Capturing Workflow Executions in LabID¶
LabID provides support for capturing the execution of computational workflows by allowing you to track the provenance of generated datasets throughout the computational analysis process. This is achieved through the concept of Workflow Runs, which represent the execution of a specific version of a workflow with associated input and output datasets, execution parameters, configuration details, reports, and logs.
Working with Workflow Runs¶
Workflow Runs represent the execution or invocation of a specific workflow version, serving as the link between a WorkflowVersion and its associated input and output datasets in LabID. Each Workflow Run captures the metadata and provenance information for a particular execution instance.
Workflow version associated to runs
While LabID supports associating a WorkflowVersion that was not yet released to a Workflow Run, we recommend first making sure the workflow version is finalized (all relevant files were added...) and releasing it before associating it to a run.
Released workflow versions cannot be changed (except changing types associated to files), so this mechanism ensures that the correct set of files associated to a workflow version are referenced.
Associating non-released versions to workflow runs can be convenient to test functionalities but is not recommended for proper tracking of data-provenance.

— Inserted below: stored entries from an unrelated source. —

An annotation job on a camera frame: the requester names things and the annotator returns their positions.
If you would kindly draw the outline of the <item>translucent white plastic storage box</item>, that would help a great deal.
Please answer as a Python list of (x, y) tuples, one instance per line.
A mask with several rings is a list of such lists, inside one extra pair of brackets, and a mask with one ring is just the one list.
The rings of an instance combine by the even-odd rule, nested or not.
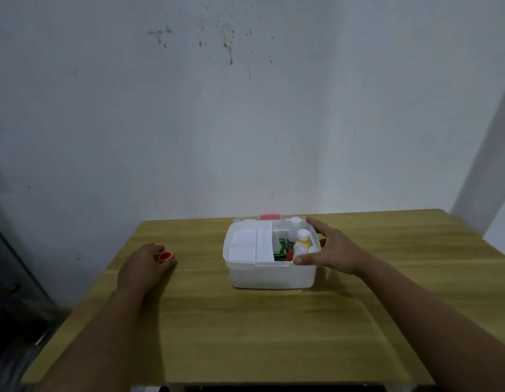
[[(296, 234), (300, 229), (310, 231), (310, 239), (313, 246), (308, 252), (318, 252), (321, 250), (319, 238), (313, 226), (308, 224), (302, 216), (303, 222), (300, 225), (293, 225), (289, 216), (266, 215), (254, 218), (236, 218), (233, 223), (248, 219), (272, 221), (273, 222), (273, 249), (277, 251), (279, 247), (278, 239), (287, 240), (288, 249), (293, 248)], [(230, 272), (230, 281), (233, 287), (238, 289), (257, 290), (299, 290), (308, 289), (314, 285), (316, 266), (315, 265), (295, 265), (287, 261), (274, 261), (273, 263), (259, 264), (254, 268), (236, 269), (227, 268)]]

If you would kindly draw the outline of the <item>person's left hand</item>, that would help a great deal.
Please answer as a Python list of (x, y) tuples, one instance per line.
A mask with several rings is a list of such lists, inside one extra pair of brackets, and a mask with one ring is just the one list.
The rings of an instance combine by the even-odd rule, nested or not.
[(118, 272), (116, 292), (133, 298), (143, 298), (173, 269), (166, 272), (154, 260), (154, 245), (146, 243), (135, 250)]

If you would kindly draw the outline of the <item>white bottle with yellow label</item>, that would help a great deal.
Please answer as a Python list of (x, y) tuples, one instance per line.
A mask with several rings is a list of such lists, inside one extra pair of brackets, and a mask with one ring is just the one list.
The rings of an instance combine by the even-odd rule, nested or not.
[(310, 239), (310, 231), (306, 229), (298, 230), (296, 240), (293, 245), (293, 258), (307, 254), (309, 248), (312, 246), (313, 243)]

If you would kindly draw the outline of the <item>person's right hand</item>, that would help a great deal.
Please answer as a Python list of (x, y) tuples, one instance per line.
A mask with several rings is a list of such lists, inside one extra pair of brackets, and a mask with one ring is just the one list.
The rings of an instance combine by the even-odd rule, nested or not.
[(324, 238), (321, 240), (321, 265), (345, 274), (360, 276), (367, 270), (374, 256), (359, 247), (342, 231), (328, 224), (306, 217), (308, 224)]

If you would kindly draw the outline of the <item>person's right forearm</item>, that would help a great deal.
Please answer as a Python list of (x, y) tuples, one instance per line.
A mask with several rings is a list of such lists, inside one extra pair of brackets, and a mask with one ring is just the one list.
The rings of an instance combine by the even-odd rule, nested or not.
[(369, 255), (366, 283), (444, 392), (505, 392), (505, 344), (392, 265)]

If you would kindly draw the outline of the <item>person's left forearm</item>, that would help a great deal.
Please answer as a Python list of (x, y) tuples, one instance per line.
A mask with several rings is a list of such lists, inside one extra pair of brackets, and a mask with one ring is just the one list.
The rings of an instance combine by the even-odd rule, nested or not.
[(130, 392), (129, 367), (145, 293), (116, 288), (33, 392)]

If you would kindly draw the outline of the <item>white inner tray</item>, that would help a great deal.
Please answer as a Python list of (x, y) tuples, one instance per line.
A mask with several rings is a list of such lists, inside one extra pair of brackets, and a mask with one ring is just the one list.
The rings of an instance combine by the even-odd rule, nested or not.
[(273, 222), (248, 219), (232, 223), (225, 236), (223, 258), (231, 269), (273, 263)]

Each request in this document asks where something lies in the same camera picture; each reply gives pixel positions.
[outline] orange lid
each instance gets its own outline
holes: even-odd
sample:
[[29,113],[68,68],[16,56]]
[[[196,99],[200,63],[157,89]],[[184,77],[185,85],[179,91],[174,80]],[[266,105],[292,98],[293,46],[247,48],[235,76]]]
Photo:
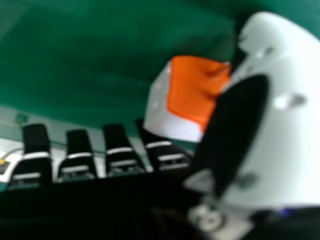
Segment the orange lid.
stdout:
[[230,65],[195,56],[176,56],[171,62],[167,109],[199,124],[202,132],[216,107],[215,99],[230,80]]

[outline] wire
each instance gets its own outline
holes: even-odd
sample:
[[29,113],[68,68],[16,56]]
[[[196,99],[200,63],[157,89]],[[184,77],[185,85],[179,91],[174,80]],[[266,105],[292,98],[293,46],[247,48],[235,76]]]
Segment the wire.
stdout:
[[6,152],[2,157],[1,159],[3,160],[6,160],[7,157],[9,157],[11,154],[17,152],[17,151],[21,151],[21,150],[24,150],[25,148],[24,147],[19,147],[19,148],[15,148],[15,149],[12,149],[8,152]]

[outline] green object
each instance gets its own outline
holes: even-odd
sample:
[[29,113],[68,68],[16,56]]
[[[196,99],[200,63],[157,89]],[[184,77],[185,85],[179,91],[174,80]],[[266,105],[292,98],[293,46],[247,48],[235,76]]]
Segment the green object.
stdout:
[[[173,56],[229,61],[237,18],[261,10],[320,36],[318,0],[0,0],[0,105],[135,135]],[[17,138],[1,124],[0,137]]]

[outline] green tablecloth
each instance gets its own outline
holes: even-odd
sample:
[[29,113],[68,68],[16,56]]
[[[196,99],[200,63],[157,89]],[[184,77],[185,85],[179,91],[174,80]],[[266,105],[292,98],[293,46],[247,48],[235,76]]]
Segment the green tablecloth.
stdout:
[[228,61],[237,17],[260,10],[320,36],[318,0],[0,0],[0,105],[131,123],[172,56]]

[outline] white casing
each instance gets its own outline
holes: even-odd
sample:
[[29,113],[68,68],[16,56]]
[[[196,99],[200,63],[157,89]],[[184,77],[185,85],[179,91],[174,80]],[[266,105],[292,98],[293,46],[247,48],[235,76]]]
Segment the white casing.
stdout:
[[150,87],[143,127],[161,137],[199,142],[203,136],[200,126],[167,109],[170,78],[171,62],[167,64]]
[[252,16],[240,39],[239,47],[248,56],[228,87],[265,75],[269,95],[237,173],[253,173],[257,181],[241,189],[235,180],[221,200],[249,209],[320,205],[320,42],[297,24],[267,12]]

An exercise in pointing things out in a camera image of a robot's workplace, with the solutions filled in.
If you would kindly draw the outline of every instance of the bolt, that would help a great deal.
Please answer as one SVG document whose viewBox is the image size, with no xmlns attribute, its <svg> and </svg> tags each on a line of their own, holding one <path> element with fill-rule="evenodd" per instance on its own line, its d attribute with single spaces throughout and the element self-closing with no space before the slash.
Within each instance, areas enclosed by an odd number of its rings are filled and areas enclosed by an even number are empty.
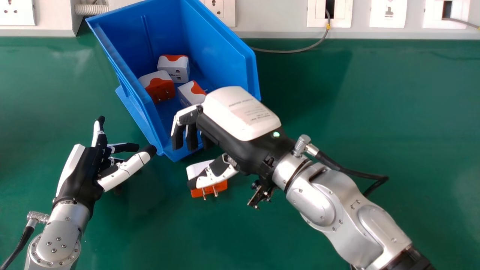
<svg viewBox="0 0 480 270">
<path fill-rule="evenodd" d="M 301 135 L 295 143 L 295 147 L 293 149 L 293 156 L 299 158 L 305 152 L 305 146 L 307 146 L 307 144 L 309 144 L 311 141 L 312 139 L 310 139 L 310 137 L 308 137 L 307 135 Z"/>
</svg>

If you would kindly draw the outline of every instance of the robotic hand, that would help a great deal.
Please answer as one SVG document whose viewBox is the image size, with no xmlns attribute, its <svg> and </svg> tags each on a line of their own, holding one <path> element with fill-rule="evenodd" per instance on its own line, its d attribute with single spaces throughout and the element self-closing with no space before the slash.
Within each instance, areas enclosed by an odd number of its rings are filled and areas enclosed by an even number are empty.
<svg viewBox="0 0 480 270">
<path fill-rule="evenodd" d="M 75 269 L 81 251 L 80 240 L 93 216 L 95 202 L 103 192 L 127 180 L 156 154 L 156 148 L 148 145 L 127 160 L 111 157 L 114 153 L 137 152 L 139 145 L 108 144 L 104 122 L 103 116 L 95 121 L 91 147 L 80 144 L 73 147 L 60 176 L 52 213 L 28 213 L 20 243 L 0 270 L 5 270 L 20 253 L 37 223 L 46 226 L 28 245 L 25 270 Z"/>
<path fill-rule="evenodd" d="M 189 150 L 195 150 L 197 130 L 204 147 L 218 145 L 225 154 L 189 180 L 190 189 L 214 185 L 238 172 L 255 174 L 259 179 L 252 185 L 255 194 L 249 206 L 257 209 L 275 189 L 283 190 L 302 218 L 330 240 L 351 269 L 434 269 L 391 216 L 366 198 L 388 177 L 343 168 L 306 135 L 297 142 L 288 138 L 279 118 L 243 88 L 220 88 L 202 104 L 180 110 L 172 127 L 173 148 L 183 146 L 185 131 Z M 362 194 L 347 174 L 376 182 Z"/>
</svg>

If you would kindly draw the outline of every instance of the electrical outlet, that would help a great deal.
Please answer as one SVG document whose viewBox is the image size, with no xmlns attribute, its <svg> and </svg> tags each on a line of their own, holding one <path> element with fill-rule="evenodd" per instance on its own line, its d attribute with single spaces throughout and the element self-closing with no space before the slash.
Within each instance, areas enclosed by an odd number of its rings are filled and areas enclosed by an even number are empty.
<svg viewBox="0 0 480 270">
<path fill-rule="evenodd" d="M 332 28 L 351 27 L 353 0 L 308 0 L 307 27 L 326 27 L 325 9 L 330 13 Z"/>
<path fill-rule="evenodd" d="M 442 21 L 442 17 L 446 15 L 450 18 L 468 21 L 469 10 L 470 0 L 426 0 L 423 28 L 465 29 L 466 25 L 452 21 Z"/>
<path fill-rule="evenodd" d="M 0 25 L 35 25 L 33 0 L 0 0 Z"/>
<path fill-rule="evenodd" d="M 200 0 L 226 26 L 235 27 L 235 0 Z"/>
<path fill-rule="evenodd" d="M 407 0 L 372 0 L 370 27 L 404 28 Z"/>
</svg>

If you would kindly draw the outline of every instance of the green table surface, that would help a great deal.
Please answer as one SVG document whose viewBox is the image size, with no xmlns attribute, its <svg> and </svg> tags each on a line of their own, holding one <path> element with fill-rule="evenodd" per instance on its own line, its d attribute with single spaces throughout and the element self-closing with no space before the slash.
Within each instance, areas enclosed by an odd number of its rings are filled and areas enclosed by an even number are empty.
<svg viewBox="0 0 480 270">
<path fill-rule="evenodd" d="M 271 49 L 311 42 L 247 40 Z M 90 144 L 98 115 L 110 142 L 147 141 L 85 25 L 77 38 L 0 38 L 0 59 L 3 261 L 27 212 L 50 213 L 66 158 Z M 438 269 L 480 268 L 480 42 L 327 40 L 301 54 L 258 53 L 257 63 L 263 101 L 290 136 L 309 134 L 344 166 L 388 174 L 371 200 Z M 281 192 L 259 211 L 246 206 L 253 176 L 234 177 L 218 198 L 192 199 L 185 167 L 218 153 L 156 157 L 120 195 L 104 194 L 77 270 L 347 268 Z M 11 269 L 24 260 L 25 250 Z"/>
</svg>

Create a Workflow Run from scratch¶
The workflow run list page offers a "New" button to create a Workflow Run using a standard web form capturing the mandatory metadata.
Linking datasets to a workflow run¶
After a WorkflowRun has been created, the edit view can be entered. This page contains tabs organized by data type:
- Configs tab: Shows both WorkflowFiles marked as CONFIG type (from the WorkflowVersion) and WorkflowDatasets marked as CONFIG type (associated with the WorkflowRun)
- Input, Output, Logs & Reports tabs: Show WorkflowDatasets with the corresponding data_type (INPUT, OUTPUT, LOGS, or REPORTS)
Each WorkflowDataset has a data_type that categorizes it within the workflow execution context. Additional WorkflowDatasets can be associated or disassociated in the relevant tabs.
For technical details on the API for registering workflow runs, please refer to the developer documentation.